Black Friday gift shopping has never been more competitive.


Black Friday gift shopping has never been more competitive.

30 MINUTES OR LESS

The Abridged Script

FADE IN:

INT. JESSE EISENBERG'S CAR

JESSE EISENBERG is a PIZZA DELIVERY BOY who is supposed to be a real life version of "SPEED RACER" behind the wheel. JESSE demonstrates this by taking OVER 30 MINUTES to make his first delivery.

IDIOT CUSTOMER

You're late. That means the pizza is free.

JESSE EISENBERG

Yes, but I will get you to pay for it anyway by using my quirky awkwardness.

IDIOT CUSTOMER

Or in other words you're going to "Jesse Eisenberg" me. Isn't this the 100th time you've played this character?

JESSE EISENBERG

Hey! I haven't even been in 100 movies!

IDIOT CUSTOMER

No, it just feels like you have.

INT. AZIZ ANSARI'S HOUSE

JESSE EISENBERG

(with quirky awkwardness)

Aziz, you are my best and only friend in the whole movie, so you should know I had nasty filthy sex with your sister Dilshad Vadsaria and SHE LOVED IT!

AZIZ ANSARI

What?! I can't believe it!

JESSE EISENBERG

I know, I'm so sorry, but I'm actually in love with her.

AZIZ ANSARI

No, I mean I can't believe Hollywood still expects us to believe Jesse Eisenberg could score another hot girl without money changing hands.

JESSE EISENBERG

Hey! Hot girls love quirky awkward guys who are also quirky and awkward! How else do you explain Michael Cera and Jay Baruchel?

AZIZ ANSARI

God's cruel joke on the moviegoing public?

JESSE EISENBERG

I thought that was Tyler Perry?

AZIZ ANSARI

Oh, right. Forgot.

INT. FRED WARD'S MANSION

FRED WARD is a RICH ASSHOLE. DANNY MCBRIDE is his FREELOADING DOUCHE of a son who hangs out with NICK SWARDSON for some reason.

FRED WARD

Why don't you two homos go get a job or win the lottery like I did instead of leeching off of me for the rest of your lives?

(pause)

No, seriously, I know my character is supposed to be a jerk, but you two have every opportunity in the world to make good lives for yourselves and you're just pissing it away.

DANNY MCBRIDE

Fuck shit ass cum motherfucker bitch!

NICK SWARDSON

What was that, Danny? We should hire hitman Michael Pena to kill your father so you can inherit all of his money? But how are we going to pay for a hitman?

DANNY MCBRIDE

Pussy cock rimjob dickcheese monkey balls!

NICK SWARDSON

We should strap a bomb vest to Jesse and force him to rob a bank in order to pay for the hitman? Excellent idea, Danny!

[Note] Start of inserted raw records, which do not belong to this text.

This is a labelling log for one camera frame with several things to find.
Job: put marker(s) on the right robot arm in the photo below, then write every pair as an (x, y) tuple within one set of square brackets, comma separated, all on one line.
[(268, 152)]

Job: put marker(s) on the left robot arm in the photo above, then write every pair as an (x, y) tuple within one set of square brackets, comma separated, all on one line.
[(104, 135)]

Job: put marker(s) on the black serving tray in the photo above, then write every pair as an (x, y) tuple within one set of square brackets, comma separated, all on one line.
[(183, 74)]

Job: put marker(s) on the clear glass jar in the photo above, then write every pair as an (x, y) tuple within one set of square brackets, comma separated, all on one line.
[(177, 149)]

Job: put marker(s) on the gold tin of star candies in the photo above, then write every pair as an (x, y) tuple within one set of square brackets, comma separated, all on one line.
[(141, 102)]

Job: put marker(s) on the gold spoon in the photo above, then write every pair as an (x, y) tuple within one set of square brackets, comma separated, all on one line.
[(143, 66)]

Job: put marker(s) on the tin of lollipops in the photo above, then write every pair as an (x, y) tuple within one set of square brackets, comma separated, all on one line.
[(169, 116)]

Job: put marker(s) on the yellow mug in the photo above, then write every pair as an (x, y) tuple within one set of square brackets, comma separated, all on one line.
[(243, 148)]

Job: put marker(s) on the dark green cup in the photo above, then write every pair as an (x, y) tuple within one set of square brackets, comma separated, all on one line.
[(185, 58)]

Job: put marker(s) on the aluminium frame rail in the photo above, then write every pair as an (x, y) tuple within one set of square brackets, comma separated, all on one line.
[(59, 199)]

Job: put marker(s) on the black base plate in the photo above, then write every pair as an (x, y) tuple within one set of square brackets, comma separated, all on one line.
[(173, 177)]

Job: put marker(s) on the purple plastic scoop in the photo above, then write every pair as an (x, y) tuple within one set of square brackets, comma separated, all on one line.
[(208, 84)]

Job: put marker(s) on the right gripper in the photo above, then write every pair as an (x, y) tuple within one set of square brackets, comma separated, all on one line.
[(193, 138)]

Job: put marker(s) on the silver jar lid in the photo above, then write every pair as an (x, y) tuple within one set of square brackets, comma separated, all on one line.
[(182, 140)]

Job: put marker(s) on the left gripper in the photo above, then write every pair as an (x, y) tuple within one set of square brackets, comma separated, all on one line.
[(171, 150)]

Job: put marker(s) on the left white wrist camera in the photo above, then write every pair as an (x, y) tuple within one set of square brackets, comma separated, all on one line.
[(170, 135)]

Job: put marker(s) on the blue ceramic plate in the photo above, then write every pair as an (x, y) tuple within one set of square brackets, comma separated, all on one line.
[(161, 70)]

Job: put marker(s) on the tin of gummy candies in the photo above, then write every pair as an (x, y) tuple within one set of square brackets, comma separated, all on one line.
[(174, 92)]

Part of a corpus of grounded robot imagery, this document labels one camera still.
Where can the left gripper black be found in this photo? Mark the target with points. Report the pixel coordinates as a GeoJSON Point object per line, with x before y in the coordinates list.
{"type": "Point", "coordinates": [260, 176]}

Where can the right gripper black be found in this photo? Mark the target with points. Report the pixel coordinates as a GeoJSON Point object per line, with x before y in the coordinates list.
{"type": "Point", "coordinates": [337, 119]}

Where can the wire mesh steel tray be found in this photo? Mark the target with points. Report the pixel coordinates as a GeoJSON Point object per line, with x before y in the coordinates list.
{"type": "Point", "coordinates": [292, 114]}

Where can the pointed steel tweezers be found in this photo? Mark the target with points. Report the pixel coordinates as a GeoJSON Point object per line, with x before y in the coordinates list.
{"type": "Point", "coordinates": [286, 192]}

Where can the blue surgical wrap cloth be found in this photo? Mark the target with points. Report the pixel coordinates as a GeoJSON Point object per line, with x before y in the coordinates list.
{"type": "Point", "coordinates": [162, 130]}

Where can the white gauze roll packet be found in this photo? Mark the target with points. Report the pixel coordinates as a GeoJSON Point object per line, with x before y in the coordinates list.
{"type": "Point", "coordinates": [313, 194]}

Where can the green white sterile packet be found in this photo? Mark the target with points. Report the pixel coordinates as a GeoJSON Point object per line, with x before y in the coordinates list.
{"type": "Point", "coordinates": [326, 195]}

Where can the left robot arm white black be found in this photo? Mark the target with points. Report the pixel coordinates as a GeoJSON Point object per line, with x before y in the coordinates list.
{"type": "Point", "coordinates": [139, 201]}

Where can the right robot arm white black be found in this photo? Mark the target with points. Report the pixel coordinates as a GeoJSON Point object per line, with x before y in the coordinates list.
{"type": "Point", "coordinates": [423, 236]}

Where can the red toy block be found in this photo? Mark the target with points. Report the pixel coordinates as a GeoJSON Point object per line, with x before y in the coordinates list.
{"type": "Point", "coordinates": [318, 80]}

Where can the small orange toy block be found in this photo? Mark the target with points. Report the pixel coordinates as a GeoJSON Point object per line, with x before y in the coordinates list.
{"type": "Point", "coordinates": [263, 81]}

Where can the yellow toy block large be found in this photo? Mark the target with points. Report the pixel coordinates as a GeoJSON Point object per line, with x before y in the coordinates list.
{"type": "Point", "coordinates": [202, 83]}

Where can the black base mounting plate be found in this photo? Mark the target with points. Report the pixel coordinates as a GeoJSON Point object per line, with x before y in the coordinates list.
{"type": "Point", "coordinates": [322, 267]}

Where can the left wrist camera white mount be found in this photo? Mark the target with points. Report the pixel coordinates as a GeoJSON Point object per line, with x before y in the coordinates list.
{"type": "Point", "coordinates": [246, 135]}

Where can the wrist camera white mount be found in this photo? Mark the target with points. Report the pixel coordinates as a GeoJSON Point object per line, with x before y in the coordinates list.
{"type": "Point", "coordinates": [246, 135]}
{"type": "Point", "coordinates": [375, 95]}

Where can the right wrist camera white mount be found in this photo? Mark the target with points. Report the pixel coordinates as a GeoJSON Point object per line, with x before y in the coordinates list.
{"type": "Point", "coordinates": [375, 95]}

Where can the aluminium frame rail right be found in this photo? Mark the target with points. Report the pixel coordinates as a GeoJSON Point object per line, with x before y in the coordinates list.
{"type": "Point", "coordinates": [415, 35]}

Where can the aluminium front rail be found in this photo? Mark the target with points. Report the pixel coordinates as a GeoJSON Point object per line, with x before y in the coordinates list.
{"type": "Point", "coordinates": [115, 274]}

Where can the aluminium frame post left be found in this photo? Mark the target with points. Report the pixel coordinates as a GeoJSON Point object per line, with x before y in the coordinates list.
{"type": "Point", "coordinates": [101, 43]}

THIS HAPPENS. SERIOUSLY. THIS IS WHAT PASSES FOR A PLOT THESE DAYS.

JESSE goes to see DILSHAD VADSARIA, AWKWARDLY. He does not tell her about the BOMB he is wearing, which could EXPLODE and KILL HER at any moment. He's a REAL HERO, this one.

JESSE EISENBERG

Dilshad, I know we only had sex that one time eight years ago, but I--

DILSHAD VADSARIA

Wait, I had sex? With... you?

JESSE EISENBERG

Uhhhhh, yeah.

DILSHAD VADSARIA

Was I drunk? I mean like really, really, REALLY drunk? Or what about ecstasy? Did I take ecstasy?

JESSE EISENBERG

No, you were awake and fully conscious.

DILSHAD VADSARIA

And I willingly had sex with you?

JESSE EISENBERG

That's what the movie wants us to believe, yes.

DILSHAD VADSARIA

So this is a science fiction film?

JESSE EISENBERG

That would certainly explain a lot, wouldn't it?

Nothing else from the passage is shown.